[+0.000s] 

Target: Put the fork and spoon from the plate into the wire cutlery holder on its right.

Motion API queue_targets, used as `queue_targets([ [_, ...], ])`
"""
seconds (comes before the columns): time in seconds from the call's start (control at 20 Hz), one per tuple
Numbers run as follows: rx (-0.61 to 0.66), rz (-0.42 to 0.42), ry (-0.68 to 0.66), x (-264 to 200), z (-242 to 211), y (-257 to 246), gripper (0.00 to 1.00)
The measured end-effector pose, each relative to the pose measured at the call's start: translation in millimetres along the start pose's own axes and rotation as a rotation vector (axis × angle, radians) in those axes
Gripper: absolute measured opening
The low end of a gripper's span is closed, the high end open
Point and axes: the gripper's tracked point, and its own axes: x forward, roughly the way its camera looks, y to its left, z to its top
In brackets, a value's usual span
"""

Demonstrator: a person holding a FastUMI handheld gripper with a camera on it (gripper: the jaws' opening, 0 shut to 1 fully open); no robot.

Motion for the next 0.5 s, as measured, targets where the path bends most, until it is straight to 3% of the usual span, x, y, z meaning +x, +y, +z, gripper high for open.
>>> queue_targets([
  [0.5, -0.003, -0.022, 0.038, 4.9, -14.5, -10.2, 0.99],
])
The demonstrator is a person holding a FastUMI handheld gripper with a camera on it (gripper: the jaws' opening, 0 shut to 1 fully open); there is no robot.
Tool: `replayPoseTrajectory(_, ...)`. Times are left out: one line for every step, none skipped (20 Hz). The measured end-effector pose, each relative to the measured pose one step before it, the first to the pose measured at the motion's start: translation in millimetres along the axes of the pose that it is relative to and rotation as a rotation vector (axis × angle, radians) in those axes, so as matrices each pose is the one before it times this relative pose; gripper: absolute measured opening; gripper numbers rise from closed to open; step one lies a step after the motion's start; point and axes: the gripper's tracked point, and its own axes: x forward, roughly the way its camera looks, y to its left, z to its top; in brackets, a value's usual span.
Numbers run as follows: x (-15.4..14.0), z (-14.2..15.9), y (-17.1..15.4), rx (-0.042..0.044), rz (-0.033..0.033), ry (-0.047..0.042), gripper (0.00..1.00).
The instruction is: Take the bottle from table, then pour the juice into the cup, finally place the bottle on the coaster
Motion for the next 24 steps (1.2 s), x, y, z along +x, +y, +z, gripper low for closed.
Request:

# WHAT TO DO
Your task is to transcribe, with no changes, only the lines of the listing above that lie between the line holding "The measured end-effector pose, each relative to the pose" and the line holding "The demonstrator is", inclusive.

# RESULT BELOW
The measured end-effector pose, each relative to the pose measured at the call's start: translation in millimetres along the start pose's own axes and rotation as a rotation vector (axis × angle, radians) in those axes
Gripper: absolute measured opening
The low end of a gripper's span is closed, the high end open
Point and axes: the gripper's tracked point, and its own axes: x forward, roughly the way its camera looks, y to its left, z to its top
In brackets, a value's usual span
"""

Demonstrator: a person holding a FastUMI handheld gripper with a camera on it (gripper: the jaws' opening, 0 shut to 1 fully open); no robot.

Motion for the next 0.5 s, as measured, targets where the path bends most, until it is straight to 3% of the usual span, x, y, z meaning +x, +y, +z, gripper high for open.
>>> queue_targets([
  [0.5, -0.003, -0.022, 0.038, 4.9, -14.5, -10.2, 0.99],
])
The demonstrator is a person holding a FastUMI handheld gripper with a camera on it (gripper: the jaws' opening, 0 shut to 1 fully open); there is no robot.

What this exercise required is now done.